Extract each line holding the word "image" from the entries.

────────────────

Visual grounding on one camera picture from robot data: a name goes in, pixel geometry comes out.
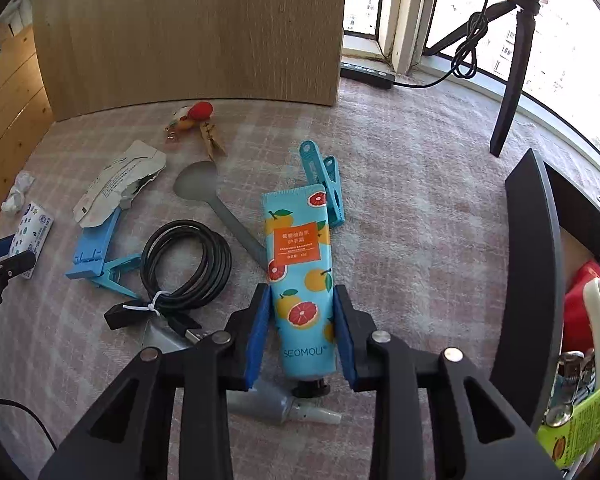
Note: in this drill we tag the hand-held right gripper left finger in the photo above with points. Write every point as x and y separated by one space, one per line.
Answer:
257 340

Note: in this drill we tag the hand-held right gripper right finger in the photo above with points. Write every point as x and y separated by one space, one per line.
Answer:
345 340

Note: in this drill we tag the white blue tissue pack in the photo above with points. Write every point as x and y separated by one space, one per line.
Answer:
32 230

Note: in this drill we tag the clear plastic bag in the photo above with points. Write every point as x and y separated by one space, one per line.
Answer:
17 195

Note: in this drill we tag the fruit print hand cream tube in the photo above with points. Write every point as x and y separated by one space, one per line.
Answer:
295 260

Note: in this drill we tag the torn white paper packet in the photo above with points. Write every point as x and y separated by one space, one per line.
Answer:
115 180

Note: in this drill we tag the black rectangular tray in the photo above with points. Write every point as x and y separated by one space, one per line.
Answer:
535 260

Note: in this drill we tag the patterned white lighter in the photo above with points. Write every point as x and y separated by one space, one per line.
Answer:
570 375

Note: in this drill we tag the green cream tube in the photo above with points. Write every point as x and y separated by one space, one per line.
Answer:
580 420

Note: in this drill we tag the grey blue squeezed tube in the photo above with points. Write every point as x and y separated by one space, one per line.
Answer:
267 402

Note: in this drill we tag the blue clip stand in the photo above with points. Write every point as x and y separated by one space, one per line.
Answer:
105 260

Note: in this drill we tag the blue plastic clothespin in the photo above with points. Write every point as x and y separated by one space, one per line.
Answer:
322 180

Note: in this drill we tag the grey spoon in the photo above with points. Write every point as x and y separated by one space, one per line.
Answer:
195 180

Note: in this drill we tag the red packet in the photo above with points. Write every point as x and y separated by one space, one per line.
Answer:
577 310

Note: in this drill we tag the light oak wood board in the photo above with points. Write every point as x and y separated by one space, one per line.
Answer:
180 35

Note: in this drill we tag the black tripod stand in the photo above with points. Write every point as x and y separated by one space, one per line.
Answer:
510 100

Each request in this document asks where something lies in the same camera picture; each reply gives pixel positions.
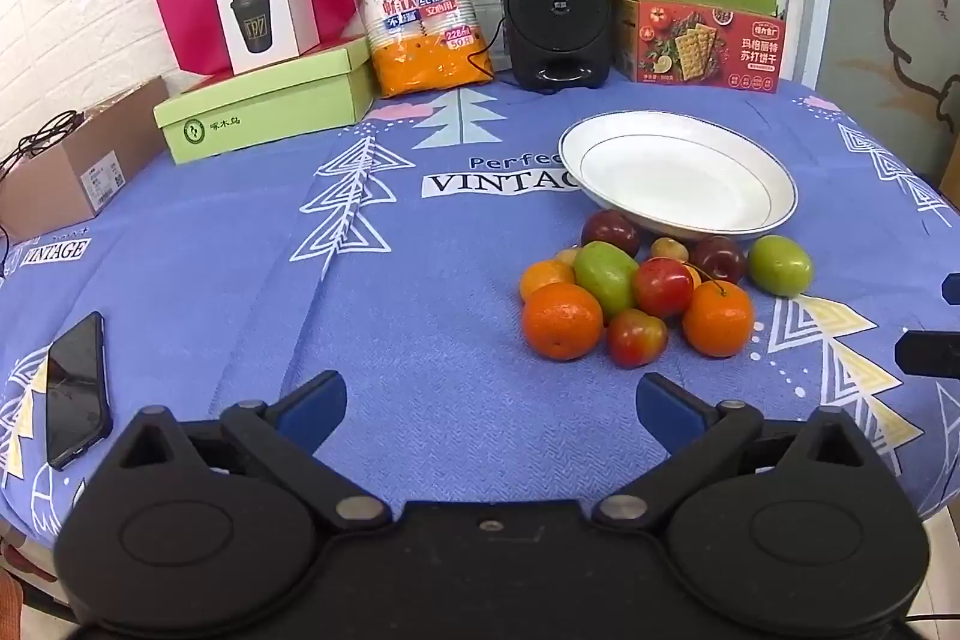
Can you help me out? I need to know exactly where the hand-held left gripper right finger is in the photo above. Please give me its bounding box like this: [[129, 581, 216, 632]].
[[592, 372, 878, 532]]

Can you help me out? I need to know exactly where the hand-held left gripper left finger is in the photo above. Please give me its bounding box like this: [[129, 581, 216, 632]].
[[105, 370, 392, 532]]

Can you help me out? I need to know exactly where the orange tangerine with stem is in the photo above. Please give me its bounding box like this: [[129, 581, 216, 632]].
[[681, 280, 754, 358]]

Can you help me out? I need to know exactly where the dark purple plum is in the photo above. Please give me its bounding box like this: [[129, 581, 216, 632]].
[[690, 235, 749, 285], [581, 209, 642, 259]]

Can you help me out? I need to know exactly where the round green plum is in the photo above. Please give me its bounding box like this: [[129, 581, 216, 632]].
[[748, 235, 814, 298]]

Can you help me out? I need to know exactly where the white plate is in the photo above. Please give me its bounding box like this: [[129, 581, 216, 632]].
[[558, 111, 800, 242]]

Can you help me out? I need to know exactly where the blue printed tablecloth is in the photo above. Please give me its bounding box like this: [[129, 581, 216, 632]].
[[0, 77, 960, 536]]

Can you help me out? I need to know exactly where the black smartphone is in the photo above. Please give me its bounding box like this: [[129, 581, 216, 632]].
[[46, 311, 113, 472]]

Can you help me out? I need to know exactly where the light green shoe box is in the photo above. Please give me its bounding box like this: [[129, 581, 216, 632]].
[[154, 38, 376, 165]]

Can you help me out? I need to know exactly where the brown cardboard box with label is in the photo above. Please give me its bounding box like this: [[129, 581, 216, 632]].
[[0, 76, 172, 244]]

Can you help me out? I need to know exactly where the red cracker box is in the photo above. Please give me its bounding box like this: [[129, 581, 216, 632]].
[[611, 0, 787, 95]]

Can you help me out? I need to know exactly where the white cup box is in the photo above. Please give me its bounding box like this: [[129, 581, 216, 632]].
[[211, 0, 322, 77]]

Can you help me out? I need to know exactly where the black speaker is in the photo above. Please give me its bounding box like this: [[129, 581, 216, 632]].
[[499, 0, 612, 92]]

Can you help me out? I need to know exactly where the black speaker cable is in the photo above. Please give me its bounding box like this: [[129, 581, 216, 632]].
[[466, 17, 512, 82]]

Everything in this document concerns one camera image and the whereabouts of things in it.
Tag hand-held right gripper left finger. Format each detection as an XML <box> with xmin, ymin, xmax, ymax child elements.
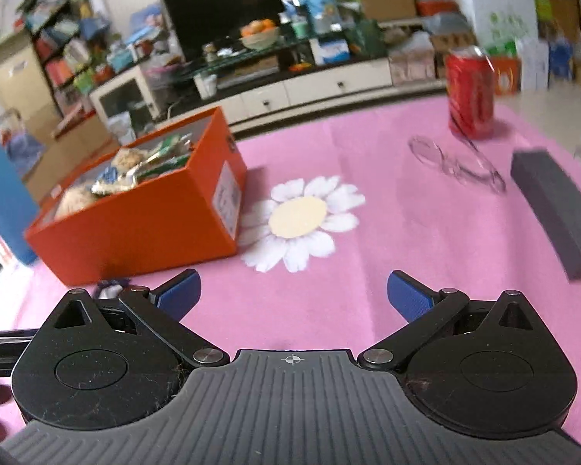
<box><xmin>29</xmin><ymin>269</ymin><xmax>230</xmax><ymax>368</ymax></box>

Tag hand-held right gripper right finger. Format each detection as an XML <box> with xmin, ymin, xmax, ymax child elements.
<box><xmin>357</xmin><ymin>271</ymin><xmax>560</xmax><ymax>369</ymax></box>

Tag orange cardboard box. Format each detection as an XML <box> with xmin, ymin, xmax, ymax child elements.
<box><xmin>24</xmin><ymin>105</ymin><xmax>249</xmax><ymax>288</ymax></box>

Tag beige round pastry packet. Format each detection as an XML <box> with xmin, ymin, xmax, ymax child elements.
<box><xmin>54</xmin><ymin>186</ymin><xmax>98</xmax><ymax>220</ymax></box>

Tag green snack packet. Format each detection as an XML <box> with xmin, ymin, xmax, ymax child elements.
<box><xmin>146</xmin><ymin>134</ymin><xmax>195</xmax><ymax>174</ymax></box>

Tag beige biscuit packet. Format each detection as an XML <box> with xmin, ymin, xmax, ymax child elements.
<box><xmin>111</xmin><ymin>148</ymin><xmax>148</xmax><ymax>175</ymax></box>

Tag clear eyeglasses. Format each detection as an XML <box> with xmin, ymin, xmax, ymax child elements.
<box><xmin>409</xmin><ymin>136</ymin><xmax>507</xmax><ymax>195</ymax></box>

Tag blue thermos jug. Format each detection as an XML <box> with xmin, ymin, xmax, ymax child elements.
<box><xmin>0</xmin><ymin>121</ymin><xmax>40</xmax><ymax>265</ymax></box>

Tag dark grey glasses case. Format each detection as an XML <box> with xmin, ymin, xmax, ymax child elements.
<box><xmin>511</xmin><ymin>150</ymin><xmax>581</xmax><ymax>282</ymax></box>

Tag white glass door cabinet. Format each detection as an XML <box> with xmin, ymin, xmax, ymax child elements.
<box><xmin>89</xmin><ymin>65</ymin><xmax>168</xmax><ymax>135</ymax></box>

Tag red soda can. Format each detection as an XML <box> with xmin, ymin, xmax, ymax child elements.
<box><xmin>445</xmin><ymin>46</ymin><xmax>497</xmax><ymax>139</ymax></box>

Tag white tv stand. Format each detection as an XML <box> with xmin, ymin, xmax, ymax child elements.
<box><xmin>194</xmin><ymin>55</ymin><xmax>446</xmax><ymax>127</ymax></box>

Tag dark green bag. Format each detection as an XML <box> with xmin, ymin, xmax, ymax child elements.
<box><xmin>353</xmin><ymin>19</ymin><xmax>387</xmax><ymax>57</ymax></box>

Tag bowl of oranges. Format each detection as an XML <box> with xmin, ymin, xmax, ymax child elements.
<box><xmin>239</xmin><ymin>19</ymin><xmax>282</xmax><ymax>50</ymax></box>

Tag cluttered bookshelf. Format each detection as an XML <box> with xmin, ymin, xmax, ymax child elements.
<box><xmin>17</xmin><ymin>0</ymin><xmax>119</xmax><ymax>122</ymax></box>

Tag brown cardboard box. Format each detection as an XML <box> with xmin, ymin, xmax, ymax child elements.
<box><xmin>361</xmin><ymin>0</ymin><xmax>418</xmax><ymax>22</ymax></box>

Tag tall blue white carton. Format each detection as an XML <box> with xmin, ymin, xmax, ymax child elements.
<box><xmin>305</xmin><ymin>0</ymin><xmax>343</xmax><ymax>36</ymax></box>

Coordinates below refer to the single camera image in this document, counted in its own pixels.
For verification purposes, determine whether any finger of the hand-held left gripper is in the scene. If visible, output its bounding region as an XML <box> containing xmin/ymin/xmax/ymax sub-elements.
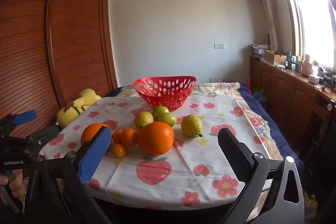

────────────────

Exercise result:
Everything in this document concerns one camera image and the whereabouts of things in it.
Coordinates below refer to the single camera image in this document, counted in its own pixels.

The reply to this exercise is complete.